Anyway, as I started thumbing to the yuppie article I was immediately struck by the freakin’ nasty perfume stench pouring off each page - blech! This magazine is for metrosexuals - no doubt there. As hard as I try to picture it though, I can’t imagine a pile of metrosexuals running around in survival mode. I just can’t.
I think the article could have been better if it had included pictures of scantily clad survival babes, but whatever. I was also a little disappointed that more of my, what I thought were more important, comments were not included in the article. But hey, it was written for a certain population, and maybe my other thoughts were not worthy of this audience. Whatever, it’s all good.
I still can’t imagine why someone would vacuum seal an ipod, though. If SHTF that’s about the last thing I’d worry about. Hell, I don’t even own one, so it’s a non-issue. Don’t plug in - plug OUT!
- Yuppie Man, Ranger
BTW: Thanks to those of you for the few Amazon sales of late. Your support keeps me inspired.
Also, “Survivalchick” writes in the comments section of my last post:
Wait so your a guy writing as a “fake” girl?
Sometimes - yep. It helps break up the writing monotony. If that fascinates you, turns you on, or makes you shake your head and shit, well - do me a favor. Write up a dissertation analyzing my manly man writings, posing as a cartoon “survival babe” writer, and writing about feminist rights. Take a Freudian and Feminist view of the piece, analyze the shit out of it from every angle, the conscious and the subconscious, then condense it to 6 or 7 paragraphs, send it my way, and I’ll use it as a guest post!
Sound good?
Great!
Next post comes Sunday night. I’ve been real busy lately trying to tidy up the house for winter, making sure the rifle is sighted in for deer season, moving firewood, yada yada yada.
Remember readers,
Word to your mother!




5 responses so far ↓
1 Brad in FL // Oct 3, 2008 at 10:19 pm
I have to tell ya the article did not appear to make preppers out to be crazy. It actually made some valid points. Not the best but certainly not bad! Ranger man you are famous!!

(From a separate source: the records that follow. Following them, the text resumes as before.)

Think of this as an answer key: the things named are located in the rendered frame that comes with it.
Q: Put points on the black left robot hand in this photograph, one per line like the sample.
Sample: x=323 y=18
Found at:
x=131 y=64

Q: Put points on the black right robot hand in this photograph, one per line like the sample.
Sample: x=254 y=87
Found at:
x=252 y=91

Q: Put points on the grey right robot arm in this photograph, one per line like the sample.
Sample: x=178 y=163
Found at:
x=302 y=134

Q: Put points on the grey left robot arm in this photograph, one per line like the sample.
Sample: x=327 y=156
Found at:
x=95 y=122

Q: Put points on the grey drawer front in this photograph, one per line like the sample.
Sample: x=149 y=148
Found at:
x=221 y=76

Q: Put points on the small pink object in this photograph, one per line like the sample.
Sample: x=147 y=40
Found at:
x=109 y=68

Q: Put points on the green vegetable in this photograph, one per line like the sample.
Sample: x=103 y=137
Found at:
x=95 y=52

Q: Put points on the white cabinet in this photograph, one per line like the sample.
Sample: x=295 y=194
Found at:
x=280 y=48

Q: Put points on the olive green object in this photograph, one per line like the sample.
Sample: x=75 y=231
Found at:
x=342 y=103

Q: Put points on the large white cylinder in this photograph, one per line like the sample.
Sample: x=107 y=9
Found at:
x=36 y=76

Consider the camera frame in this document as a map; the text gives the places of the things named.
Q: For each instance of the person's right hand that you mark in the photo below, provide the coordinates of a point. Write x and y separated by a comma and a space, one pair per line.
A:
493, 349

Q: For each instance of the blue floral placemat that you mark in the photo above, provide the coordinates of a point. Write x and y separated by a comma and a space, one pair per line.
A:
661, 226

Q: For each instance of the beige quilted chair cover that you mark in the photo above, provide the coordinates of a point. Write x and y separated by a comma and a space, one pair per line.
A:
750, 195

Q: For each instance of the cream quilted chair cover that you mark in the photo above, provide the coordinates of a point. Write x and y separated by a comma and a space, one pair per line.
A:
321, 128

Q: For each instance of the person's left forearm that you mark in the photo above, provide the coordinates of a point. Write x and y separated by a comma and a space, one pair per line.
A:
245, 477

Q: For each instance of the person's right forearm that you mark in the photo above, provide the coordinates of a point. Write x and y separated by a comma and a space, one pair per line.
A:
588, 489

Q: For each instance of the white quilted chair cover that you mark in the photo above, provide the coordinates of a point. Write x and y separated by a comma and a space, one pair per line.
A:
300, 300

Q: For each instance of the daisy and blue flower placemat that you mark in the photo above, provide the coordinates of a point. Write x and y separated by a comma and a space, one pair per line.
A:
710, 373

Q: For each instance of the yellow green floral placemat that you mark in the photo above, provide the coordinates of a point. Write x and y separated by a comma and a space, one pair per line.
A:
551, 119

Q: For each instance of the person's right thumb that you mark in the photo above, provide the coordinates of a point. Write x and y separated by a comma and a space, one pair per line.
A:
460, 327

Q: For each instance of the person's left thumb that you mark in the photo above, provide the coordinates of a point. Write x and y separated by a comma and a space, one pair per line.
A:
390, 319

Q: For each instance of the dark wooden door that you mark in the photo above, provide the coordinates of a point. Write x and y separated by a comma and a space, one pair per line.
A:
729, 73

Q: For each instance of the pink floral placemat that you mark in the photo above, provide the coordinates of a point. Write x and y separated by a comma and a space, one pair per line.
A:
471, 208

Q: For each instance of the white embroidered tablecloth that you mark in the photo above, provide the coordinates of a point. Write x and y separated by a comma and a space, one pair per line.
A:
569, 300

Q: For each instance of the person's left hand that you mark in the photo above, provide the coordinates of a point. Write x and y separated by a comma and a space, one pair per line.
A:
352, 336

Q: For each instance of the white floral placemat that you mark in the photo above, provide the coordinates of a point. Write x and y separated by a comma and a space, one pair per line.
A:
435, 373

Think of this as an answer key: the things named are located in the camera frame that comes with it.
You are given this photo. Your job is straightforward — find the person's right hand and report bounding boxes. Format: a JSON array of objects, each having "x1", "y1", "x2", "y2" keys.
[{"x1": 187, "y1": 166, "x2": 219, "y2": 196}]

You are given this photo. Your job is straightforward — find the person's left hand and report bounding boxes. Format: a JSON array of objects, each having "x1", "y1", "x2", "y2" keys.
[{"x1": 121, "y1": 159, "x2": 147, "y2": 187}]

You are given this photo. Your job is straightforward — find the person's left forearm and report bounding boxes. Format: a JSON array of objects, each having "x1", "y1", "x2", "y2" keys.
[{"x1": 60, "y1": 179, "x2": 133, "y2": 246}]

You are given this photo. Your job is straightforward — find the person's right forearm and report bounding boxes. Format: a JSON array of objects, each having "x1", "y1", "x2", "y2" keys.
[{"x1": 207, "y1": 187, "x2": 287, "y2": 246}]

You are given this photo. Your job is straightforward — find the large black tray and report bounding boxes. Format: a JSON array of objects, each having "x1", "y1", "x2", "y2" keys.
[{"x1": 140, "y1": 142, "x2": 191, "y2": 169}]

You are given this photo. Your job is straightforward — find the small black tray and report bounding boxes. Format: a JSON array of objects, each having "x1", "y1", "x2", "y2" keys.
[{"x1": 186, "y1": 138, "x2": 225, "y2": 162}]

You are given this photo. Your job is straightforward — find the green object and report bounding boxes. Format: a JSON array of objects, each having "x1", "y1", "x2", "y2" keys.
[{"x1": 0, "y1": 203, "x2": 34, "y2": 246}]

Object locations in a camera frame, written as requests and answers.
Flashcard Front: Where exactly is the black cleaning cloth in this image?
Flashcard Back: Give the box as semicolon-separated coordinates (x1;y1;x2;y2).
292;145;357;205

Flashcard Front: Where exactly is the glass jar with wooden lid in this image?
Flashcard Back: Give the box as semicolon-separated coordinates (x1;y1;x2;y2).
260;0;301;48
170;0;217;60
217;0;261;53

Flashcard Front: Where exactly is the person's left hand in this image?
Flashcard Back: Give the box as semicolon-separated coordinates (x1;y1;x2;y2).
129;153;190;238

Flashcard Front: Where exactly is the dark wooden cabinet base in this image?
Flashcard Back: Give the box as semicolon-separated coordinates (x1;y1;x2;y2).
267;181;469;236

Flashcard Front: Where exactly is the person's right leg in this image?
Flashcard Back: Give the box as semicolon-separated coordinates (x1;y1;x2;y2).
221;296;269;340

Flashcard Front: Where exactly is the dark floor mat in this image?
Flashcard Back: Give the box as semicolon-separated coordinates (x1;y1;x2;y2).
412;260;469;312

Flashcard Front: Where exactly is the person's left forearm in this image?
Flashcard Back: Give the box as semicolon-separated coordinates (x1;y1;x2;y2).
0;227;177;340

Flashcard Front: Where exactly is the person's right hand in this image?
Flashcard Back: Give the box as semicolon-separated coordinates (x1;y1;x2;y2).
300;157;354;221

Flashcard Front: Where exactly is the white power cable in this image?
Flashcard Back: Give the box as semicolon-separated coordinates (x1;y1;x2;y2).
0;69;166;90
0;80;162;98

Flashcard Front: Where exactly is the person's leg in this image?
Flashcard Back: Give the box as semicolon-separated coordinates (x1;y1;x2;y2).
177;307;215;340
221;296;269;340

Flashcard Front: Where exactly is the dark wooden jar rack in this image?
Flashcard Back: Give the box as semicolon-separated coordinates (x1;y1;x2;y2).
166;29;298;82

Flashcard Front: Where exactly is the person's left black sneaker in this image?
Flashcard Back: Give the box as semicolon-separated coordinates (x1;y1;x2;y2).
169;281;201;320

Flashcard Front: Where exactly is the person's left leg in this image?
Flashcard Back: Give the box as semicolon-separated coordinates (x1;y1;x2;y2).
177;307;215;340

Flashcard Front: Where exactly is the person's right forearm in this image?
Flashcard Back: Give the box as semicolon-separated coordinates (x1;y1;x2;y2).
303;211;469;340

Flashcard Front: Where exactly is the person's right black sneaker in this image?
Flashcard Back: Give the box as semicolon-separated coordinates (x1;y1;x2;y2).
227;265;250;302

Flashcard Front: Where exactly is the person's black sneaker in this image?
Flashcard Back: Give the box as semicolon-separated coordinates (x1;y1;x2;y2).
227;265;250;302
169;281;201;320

2 Kyle D // Oct 3, 2008 at 11:34 pm
LMAO @ Vanilla Ice. I feel better being me now.
3 Mama Squirrel // Oct 4, 2008 at 4:50 am
Are there still metrosexuals around? Yikes, I thought that died out a few years ago!
Or at least I was hoping they were…
4 millerized // Oct 5, 2008 at 7:21 am
Those 3 look like they’d be really happy together in small enclosed places .
I’m just glad they won’t last 10 minutes in a real SHTF….”o, damn, I broke a nail” is THEIR SHTF situation….
5 Angry Mike // Oct 6, 2008 at 8:43 am
I read the article and all I will say is that its a great plug for SHTFBlog and making folks aware. As for Douchebag hair…I think Vanilla Ice has it. Look no further. It helps that he is a Douchebag I guess so hes 2 up on me.